Category Archives: Hip hop

Siemano bracie, lecę do Ciebie

Siemano bracie, lecę do Ciebie

Widzimy się z rana na chacie,

To ja Ci to mówię , przez telefon gadając płacę złotówie,

To on gadał mi po drodze że nie ważne gdzie się urodzę

pojadę , wracam , słucham słów wiele

ale wiem naprawdę którzy to moi przyjaciele.

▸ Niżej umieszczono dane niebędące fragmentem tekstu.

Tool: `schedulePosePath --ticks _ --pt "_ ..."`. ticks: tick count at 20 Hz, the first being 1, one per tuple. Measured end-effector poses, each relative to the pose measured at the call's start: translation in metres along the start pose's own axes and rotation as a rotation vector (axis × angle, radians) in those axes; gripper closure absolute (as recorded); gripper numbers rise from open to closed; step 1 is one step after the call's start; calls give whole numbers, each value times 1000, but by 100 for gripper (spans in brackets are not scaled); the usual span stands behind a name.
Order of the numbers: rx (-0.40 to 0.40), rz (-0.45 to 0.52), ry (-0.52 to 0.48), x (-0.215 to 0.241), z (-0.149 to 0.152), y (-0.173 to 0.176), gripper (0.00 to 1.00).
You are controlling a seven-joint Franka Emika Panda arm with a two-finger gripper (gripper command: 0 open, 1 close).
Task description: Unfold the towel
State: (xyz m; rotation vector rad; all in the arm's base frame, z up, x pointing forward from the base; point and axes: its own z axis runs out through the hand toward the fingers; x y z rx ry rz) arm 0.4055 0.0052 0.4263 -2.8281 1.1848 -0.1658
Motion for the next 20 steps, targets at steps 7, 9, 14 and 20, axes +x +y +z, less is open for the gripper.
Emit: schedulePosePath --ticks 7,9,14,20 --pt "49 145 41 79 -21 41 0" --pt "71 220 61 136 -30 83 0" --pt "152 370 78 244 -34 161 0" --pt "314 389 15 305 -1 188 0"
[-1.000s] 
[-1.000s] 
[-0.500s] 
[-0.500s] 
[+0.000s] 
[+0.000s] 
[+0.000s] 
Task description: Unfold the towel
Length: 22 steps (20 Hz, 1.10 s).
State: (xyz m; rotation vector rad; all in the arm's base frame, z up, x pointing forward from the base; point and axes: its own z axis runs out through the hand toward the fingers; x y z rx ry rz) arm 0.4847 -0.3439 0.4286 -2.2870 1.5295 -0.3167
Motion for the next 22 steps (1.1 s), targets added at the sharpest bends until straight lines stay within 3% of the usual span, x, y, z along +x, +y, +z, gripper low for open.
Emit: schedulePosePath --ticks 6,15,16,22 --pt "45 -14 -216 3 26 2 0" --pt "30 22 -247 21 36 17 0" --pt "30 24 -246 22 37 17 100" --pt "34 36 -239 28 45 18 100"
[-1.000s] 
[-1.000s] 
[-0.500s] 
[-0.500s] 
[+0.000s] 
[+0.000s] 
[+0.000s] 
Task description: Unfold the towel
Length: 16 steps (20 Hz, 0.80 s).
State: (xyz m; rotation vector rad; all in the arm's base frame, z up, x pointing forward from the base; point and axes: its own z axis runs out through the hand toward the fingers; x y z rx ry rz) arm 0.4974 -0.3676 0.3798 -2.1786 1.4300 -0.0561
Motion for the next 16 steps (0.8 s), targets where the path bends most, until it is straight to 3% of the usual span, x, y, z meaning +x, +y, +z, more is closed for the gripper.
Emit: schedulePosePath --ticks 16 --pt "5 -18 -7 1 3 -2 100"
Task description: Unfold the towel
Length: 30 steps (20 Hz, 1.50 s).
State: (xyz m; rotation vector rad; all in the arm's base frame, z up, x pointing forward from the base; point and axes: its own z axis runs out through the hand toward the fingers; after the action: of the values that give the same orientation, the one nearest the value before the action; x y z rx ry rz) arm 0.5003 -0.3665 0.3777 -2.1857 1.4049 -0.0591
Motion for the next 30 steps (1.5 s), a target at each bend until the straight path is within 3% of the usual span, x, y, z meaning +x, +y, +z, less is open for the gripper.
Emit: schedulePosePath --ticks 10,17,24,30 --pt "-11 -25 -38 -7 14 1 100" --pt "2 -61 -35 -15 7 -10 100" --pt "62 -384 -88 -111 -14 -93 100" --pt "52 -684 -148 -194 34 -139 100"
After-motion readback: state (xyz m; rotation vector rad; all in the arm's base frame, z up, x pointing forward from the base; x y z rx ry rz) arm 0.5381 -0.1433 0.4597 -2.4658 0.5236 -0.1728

Podjadę , słowo z Tobą zamienię ,

Polecę dalej , takie jest moje postanowienie

Stoję , słów kilka na dzielni znoszę

Te głupie gadanie każdego po troszę.

Zostali ćpać ,chlać tanie wino,

Ja widzę że jednak tu nic się nie zmieniło.

Wjazd robię do sklepu w słuchawkach leci nuta,

Patrząc na ludzi , patrzą jak by widzieli świrusa.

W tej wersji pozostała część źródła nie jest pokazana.